MARPOL: regulation versus safety culture
CHIRP receives two reports related to possible non-compliance with MARPOL, and advises the industry how to act in the 'true spirit' of the convention.…
In its latest issue, The Confidential Reporting Programme for Aviation and Maritime (CHIRP) has received two reports related to possible non-compliance with MARPOL from the shipping industry.
According to the reports, in one case an officer ordered a reluctant crew to throw oily waste and a broken washing machine overboard. The exact location is not known, but the crew were sufficiently concerned to involve authorities at the next port of call.
The other report involved the master and chief engineer being requested by the shore to dump damaged oil drums “at a distance of more than 20 miles from the shore”, with financial recompense; they declined.
“The Maritime Advisory Board commented that failure to observe MARPOL, or indeed other similar regulations, was likely to be indicative of the level of general management and safety standards on board vessels or within companies,” comments CHIRP director John Rose.
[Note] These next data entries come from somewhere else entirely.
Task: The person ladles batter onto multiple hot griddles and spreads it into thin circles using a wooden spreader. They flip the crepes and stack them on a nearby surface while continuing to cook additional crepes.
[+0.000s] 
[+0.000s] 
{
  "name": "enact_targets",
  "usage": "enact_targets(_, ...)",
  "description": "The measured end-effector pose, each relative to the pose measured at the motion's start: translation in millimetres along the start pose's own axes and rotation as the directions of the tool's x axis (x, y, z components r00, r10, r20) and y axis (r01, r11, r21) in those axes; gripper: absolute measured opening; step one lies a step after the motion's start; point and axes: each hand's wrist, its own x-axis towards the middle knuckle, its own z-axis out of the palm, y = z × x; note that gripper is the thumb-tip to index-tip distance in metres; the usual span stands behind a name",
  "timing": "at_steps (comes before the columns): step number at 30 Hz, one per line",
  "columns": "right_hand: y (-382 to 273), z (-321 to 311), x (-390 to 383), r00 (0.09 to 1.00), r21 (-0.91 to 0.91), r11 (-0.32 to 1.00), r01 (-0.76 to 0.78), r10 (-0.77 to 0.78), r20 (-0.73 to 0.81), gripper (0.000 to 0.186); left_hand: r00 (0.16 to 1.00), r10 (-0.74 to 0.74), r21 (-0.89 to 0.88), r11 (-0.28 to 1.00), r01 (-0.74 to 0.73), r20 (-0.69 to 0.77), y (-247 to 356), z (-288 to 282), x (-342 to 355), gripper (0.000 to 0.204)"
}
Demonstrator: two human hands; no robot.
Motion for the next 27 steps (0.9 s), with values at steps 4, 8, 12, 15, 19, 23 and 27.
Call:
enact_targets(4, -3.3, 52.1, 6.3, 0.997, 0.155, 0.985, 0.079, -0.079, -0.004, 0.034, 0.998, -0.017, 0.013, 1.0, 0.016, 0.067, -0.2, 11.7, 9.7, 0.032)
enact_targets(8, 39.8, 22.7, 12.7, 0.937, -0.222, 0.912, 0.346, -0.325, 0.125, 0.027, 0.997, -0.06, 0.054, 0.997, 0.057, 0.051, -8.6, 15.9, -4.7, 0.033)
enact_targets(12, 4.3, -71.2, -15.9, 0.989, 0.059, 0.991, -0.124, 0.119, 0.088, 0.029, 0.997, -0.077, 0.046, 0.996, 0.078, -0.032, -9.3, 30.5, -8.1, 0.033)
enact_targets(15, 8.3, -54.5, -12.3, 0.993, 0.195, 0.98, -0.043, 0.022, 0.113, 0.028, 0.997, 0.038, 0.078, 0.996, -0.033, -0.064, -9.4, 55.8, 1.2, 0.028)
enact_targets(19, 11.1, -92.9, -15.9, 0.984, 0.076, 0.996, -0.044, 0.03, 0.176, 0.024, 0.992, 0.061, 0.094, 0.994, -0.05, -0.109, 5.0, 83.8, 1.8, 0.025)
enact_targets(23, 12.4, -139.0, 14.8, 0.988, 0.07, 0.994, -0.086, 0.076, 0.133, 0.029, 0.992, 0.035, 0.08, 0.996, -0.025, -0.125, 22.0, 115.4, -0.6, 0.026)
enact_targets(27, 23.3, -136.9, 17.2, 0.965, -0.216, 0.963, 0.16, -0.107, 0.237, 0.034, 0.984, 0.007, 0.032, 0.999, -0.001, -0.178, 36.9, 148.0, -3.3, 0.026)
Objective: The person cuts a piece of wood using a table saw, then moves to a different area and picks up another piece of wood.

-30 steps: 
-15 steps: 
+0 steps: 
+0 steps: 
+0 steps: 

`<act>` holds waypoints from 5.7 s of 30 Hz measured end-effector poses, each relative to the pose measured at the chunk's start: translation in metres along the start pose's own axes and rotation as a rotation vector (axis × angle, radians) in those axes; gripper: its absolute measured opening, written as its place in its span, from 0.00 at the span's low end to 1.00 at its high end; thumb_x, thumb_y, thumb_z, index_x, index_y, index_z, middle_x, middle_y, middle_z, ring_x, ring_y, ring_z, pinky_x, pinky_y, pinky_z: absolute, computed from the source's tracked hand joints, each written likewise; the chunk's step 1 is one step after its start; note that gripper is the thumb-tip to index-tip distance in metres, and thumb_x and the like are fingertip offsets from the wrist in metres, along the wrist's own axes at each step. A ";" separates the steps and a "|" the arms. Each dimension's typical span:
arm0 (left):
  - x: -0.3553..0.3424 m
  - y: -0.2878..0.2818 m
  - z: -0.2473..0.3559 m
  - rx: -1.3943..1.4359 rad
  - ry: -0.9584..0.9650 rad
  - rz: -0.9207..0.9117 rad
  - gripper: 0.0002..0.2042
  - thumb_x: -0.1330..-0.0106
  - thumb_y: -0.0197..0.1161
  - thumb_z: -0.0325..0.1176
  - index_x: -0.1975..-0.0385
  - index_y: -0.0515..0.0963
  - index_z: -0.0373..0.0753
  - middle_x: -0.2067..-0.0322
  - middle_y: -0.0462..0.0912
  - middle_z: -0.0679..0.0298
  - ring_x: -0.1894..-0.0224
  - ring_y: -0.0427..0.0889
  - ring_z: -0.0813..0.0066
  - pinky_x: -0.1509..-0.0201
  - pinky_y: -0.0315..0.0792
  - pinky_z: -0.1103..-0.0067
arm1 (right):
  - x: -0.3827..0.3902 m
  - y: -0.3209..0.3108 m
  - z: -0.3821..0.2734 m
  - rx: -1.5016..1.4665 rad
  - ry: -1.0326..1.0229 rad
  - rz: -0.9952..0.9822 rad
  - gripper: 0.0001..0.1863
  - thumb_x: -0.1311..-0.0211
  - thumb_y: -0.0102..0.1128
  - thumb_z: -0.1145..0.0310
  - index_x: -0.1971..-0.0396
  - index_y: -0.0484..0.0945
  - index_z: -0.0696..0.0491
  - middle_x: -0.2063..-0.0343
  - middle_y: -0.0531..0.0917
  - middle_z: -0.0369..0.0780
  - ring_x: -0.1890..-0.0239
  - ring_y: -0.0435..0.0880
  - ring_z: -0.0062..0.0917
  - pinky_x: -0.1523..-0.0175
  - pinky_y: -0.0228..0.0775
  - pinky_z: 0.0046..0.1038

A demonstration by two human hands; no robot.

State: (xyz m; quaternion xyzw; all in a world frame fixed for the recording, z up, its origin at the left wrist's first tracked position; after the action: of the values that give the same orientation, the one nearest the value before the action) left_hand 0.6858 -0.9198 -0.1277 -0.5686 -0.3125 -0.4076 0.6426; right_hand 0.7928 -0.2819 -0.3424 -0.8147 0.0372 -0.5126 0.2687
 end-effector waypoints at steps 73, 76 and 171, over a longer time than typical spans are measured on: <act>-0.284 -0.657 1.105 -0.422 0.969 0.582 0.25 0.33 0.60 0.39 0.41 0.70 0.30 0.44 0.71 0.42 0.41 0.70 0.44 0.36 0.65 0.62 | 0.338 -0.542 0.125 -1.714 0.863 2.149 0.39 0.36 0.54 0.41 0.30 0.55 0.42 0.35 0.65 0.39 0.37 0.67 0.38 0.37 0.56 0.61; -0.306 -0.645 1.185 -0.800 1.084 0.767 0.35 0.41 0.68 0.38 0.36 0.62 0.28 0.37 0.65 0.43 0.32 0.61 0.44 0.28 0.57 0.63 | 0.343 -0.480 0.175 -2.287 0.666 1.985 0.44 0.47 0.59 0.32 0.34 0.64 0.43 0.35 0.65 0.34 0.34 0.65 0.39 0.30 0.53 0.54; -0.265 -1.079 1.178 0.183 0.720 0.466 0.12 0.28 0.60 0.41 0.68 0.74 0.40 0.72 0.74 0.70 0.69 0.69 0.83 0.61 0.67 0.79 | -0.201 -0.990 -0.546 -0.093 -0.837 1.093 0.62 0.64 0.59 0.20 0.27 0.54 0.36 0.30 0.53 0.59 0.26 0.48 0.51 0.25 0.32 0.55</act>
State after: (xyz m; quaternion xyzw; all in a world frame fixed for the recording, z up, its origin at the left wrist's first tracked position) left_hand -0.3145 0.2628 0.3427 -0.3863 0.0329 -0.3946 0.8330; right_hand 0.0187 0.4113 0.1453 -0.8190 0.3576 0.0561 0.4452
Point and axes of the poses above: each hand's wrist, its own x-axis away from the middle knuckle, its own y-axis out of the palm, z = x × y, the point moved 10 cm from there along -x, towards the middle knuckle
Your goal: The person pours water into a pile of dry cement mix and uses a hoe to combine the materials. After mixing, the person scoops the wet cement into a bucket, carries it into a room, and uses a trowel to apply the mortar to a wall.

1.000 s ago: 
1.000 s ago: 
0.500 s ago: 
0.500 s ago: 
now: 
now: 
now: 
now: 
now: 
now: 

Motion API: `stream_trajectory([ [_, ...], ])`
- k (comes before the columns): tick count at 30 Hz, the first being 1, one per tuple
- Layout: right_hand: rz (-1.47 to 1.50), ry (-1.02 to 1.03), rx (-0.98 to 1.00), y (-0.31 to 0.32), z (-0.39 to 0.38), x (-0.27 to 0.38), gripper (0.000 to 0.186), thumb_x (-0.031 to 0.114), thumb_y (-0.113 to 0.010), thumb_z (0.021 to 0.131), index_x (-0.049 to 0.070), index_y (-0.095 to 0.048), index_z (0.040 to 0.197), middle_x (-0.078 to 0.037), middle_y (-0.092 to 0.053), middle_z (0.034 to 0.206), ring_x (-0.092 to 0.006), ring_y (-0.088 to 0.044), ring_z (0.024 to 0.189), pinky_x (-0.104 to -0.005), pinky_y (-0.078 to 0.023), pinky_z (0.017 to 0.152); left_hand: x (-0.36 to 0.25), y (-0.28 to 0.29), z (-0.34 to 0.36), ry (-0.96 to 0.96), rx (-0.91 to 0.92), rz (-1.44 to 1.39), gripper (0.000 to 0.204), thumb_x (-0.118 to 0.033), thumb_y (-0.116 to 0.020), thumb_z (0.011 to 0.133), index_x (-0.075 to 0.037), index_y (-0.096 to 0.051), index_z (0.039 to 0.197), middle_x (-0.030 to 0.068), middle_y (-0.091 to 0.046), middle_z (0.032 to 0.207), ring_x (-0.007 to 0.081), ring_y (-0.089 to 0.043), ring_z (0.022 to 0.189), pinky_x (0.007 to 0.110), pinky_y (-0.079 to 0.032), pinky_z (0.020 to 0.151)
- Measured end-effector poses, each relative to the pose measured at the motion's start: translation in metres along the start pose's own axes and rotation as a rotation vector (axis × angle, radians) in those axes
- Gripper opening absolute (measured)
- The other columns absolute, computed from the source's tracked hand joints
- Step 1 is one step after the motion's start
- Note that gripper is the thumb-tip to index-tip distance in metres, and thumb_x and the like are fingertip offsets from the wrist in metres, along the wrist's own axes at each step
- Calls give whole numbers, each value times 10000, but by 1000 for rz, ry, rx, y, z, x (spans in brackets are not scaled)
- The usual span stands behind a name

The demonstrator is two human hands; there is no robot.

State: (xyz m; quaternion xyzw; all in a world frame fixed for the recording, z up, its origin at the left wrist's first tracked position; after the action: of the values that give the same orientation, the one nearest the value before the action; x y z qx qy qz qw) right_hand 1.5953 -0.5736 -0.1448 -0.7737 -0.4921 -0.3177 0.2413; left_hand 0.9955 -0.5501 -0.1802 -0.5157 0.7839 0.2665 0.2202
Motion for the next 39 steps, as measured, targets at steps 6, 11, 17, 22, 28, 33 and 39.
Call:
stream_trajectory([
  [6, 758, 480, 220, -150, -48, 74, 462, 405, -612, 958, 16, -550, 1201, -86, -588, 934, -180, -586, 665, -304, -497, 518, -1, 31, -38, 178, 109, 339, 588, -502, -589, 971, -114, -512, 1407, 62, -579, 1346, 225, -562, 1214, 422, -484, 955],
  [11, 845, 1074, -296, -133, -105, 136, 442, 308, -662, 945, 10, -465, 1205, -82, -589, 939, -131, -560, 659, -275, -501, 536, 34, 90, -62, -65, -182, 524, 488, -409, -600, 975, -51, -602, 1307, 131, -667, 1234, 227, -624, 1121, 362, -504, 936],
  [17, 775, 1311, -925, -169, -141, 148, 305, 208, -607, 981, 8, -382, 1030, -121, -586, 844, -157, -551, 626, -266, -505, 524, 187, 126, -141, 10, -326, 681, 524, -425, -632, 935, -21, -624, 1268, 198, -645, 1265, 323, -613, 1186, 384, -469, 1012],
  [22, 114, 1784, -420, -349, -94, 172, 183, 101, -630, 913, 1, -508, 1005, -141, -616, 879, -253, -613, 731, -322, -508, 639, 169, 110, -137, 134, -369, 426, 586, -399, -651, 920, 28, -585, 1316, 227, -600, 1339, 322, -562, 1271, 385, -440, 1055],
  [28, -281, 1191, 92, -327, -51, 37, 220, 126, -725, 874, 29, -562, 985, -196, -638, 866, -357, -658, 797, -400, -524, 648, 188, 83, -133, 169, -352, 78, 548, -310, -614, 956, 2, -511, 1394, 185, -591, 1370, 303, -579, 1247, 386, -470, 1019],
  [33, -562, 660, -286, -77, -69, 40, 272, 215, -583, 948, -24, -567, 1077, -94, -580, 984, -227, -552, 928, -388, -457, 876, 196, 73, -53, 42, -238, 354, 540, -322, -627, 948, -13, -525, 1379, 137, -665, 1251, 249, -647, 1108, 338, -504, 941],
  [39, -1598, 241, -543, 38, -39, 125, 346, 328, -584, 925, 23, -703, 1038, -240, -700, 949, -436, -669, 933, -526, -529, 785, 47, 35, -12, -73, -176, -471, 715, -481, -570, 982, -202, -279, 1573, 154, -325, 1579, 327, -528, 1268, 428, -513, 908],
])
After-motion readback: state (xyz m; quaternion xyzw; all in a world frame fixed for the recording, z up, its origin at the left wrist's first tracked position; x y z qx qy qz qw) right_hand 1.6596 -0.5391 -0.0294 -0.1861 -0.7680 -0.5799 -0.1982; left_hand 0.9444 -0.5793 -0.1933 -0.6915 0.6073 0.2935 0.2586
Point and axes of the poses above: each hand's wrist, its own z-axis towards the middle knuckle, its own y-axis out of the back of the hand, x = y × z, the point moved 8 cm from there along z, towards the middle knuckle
If either is found to have deliberately violated MARPOL, then P&I Clubs will not cover associated costs.
"Acting in the true spirit of MARPOL regulation in order to reduce disposal overboard to an absolute minimum is a state of mind and shows a high level of safety and environmental maturity."
“Obeying MARPOL rules is one thing; and it is necessary,” Rose advises. “However, acting in the true spirit of MARPOL regulation in order to reduce disposal overboard to an absolute minimum (for instance by use of compactors or on board incineration) is a state of mind and shows a high level of safety and environmental maturity.
“This needs to come not only from on board management but also from the highest levels within management companies themselves. Most have environmental policies; are these words to which we turn blind eyes, or do we ensure that standards are met?”